◆ EXERCISE OBJECTIVE ◆
Set down word for word each line from the start of the listing through the line that contains "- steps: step", both included.

◆ PROVIDED DATA ◆
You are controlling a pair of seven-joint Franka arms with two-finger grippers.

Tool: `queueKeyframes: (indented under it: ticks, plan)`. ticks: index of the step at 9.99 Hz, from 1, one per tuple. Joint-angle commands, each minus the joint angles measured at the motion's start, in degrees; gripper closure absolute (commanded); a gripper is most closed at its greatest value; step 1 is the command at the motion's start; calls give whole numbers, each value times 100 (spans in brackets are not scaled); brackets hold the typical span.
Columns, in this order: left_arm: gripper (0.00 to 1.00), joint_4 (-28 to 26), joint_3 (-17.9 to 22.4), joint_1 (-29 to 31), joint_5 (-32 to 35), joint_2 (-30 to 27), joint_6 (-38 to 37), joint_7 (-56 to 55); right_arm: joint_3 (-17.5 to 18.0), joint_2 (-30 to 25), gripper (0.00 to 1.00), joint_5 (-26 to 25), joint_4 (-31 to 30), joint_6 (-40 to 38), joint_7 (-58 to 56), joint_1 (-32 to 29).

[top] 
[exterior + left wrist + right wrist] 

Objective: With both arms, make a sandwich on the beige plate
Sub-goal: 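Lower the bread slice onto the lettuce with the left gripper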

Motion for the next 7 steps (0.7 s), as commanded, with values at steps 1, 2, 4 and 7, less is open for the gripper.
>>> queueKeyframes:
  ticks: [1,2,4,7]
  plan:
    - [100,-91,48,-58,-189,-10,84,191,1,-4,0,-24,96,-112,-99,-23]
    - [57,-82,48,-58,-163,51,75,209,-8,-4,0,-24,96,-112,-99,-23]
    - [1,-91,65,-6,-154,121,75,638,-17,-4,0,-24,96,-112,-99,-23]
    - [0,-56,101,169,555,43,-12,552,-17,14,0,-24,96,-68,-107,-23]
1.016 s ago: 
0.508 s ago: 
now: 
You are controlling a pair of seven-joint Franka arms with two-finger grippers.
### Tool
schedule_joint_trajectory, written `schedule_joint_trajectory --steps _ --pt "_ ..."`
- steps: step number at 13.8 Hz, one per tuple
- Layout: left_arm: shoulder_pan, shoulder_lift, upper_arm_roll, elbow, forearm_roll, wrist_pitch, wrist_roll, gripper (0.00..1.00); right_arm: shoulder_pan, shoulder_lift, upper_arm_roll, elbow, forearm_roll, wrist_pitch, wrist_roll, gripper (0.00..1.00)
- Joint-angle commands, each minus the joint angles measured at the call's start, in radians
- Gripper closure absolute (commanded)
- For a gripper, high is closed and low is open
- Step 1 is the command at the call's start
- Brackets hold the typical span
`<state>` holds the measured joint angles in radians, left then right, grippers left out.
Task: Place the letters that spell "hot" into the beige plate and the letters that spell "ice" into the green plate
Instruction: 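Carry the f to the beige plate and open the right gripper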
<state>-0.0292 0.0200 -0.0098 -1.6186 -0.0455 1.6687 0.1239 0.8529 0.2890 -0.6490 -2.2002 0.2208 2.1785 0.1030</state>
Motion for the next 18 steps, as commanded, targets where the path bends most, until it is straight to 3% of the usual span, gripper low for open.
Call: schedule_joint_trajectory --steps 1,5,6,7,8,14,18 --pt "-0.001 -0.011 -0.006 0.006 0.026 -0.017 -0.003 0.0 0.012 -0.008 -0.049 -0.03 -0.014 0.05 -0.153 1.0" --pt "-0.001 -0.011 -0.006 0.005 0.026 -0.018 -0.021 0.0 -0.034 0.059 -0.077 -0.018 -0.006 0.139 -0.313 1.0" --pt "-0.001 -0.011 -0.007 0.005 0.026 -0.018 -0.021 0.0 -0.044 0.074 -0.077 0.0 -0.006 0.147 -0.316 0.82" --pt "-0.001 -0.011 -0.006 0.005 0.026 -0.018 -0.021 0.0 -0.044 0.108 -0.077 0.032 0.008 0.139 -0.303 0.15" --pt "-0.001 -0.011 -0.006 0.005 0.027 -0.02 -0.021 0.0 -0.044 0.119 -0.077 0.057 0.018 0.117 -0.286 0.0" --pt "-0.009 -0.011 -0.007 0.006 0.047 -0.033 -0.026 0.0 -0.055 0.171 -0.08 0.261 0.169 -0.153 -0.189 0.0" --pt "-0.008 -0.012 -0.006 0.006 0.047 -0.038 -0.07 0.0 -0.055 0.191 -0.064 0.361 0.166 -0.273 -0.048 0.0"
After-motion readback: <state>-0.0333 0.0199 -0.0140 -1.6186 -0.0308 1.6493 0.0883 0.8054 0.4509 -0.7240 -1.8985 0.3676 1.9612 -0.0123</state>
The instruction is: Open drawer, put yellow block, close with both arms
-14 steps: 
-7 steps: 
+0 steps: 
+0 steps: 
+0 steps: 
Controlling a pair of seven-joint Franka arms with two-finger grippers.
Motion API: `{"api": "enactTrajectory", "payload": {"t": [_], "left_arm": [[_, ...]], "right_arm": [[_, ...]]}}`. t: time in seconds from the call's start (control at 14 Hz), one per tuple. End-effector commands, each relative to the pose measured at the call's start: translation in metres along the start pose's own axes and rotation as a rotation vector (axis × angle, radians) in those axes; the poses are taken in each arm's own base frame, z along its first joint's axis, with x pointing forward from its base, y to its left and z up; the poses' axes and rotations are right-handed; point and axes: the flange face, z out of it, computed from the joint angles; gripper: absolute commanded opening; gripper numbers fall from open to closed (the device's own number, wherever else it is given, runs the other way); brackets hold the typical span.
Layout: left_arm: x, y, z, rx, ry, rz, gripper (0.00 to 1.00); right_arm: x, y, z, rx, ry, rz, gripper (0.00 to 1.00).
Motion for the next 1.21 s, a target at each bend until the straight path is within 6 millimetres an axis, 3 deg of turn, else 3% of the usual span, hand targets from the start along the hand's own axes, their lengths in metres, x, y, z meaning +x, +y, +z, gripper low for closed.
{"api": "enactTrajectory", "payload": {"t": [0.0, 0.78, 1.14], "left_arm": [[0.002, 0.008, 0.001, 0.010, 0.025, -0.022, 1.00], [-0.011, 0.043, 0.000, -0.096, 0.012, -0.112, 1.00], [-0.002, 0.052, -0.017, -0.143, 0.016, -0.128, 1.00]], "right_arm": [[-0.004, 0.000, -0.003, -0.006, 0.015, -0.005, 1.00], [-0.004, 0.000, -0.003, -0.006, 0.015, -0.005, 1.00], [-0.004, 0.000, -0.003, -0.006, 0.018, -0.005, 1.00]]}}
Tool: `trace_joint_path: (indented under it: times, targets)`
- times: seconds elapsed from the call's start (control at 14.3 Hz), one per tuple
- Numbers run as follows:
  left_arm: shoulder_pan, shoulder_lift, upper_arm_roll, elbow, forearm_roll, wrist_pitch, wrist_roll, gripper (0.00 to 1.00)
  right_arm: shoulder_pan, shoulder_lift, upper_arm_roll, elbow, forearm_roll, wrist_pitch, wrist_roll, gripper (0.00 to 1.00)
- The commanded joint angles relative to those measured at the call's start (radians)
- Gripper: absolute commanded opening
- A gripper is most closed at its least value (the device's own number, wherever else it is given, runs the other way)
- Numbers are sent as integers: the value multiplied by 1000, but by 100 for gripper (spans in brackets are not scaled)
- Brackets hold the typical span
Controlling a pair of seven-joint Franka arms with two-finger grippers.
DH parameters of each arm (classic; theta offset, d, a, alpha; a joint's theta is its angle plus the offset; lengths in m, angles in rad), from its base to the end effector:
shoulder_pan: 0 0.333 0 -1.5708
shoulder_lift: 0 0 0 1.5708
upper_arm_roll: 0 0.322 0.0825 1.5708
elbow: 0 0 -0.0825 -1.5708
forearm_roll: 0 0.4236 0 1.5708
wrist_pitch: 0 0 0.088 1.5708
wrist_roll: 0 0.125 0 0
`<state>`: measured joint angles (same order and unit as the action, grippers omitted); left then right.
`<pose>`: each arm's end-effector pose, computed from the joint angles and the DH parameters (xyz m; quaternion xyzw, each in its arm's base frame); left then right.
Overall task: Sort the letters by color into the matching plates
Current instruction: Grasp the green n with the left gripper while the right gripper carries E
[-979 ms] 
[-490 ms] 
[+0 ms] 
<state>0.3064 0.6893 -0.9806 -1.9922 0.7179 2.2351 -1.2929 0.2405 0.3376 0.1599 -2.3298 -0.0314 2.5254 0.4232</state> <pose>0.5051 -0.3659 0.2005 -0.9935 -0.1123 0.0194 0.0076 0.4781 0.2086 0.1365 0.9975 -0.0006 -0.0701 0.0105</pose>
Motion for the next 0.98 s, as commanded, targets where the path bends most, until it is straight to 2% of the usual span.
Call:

◆ RESPONSE ◆
You are controlling a pair of seven-joint Franka arms with two-finger grippers.

Tool: `queueKeyframes: (indented under it: ticks, plan)`. ticks: index of the step at 9.99 Hz, from 1, one per tuple. Joint-angle commands, each minus the joint angles measured at the motion's start, in degrees; gripper closure absolute (commanded); a gripper is most closed at its greatest value; step 1 is the command at the motion's start; calls give whole numbers, each value times 100 (spans in brackets are not scaled); brackets hold the typical span.
Columns, in this order: left_arm: gripper (0.00 to 1.00), joint_4 (-28 to 26), joint_3 (-17.9 to 22.4), joint_1 (-29 to 31), joint_5 (-32 to 35), joint_2 (-30 to 27), joint_6 (-38 to 37), joint_7 (-56 to 55); right_arm: joint_3 (-17.5 to 18.0), joint_2 (-30 to 25), gripper (0.00 to 1.00), joint_5 (-26 to 25), joint_4 (-31 to 30), joint_6 (-40 to 38), joint_7 (-58 to 56), joint_1 (-32 to 29).

[top] 
[exterior + left wrist + right wrist] 

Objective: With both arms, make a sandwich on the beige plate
Sub-goal: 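Lower the bread slice onto the lettuce with the left gripper
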
Motion for the next 7 steps (0.7 s), as commanded, with values at steps 1, 2, 4 and 7, less is open for the gripper.
>>> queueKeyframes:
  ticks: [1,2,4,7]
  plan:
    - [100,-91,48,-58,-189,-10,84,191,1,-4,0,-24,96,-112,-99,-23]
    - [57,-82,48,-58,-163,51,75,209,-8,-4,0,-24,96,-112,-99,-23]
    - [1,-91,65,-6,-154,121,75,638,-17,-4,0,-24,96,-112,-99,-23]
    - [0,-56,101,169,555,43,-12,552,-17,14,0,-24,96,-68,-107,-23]
1.016 s ago: 
0.508 s ago: 
now: 
You are controlling a pair of seven-joint Franka arms with two-finger grippers.
### Tool
schedule_joint_trajectory, written `schedule_joint_trajectory --steps _ --pt "_ ..."`
- steps: step number at 13.8 Hz, one per tuple

This exercise has nothing more to it.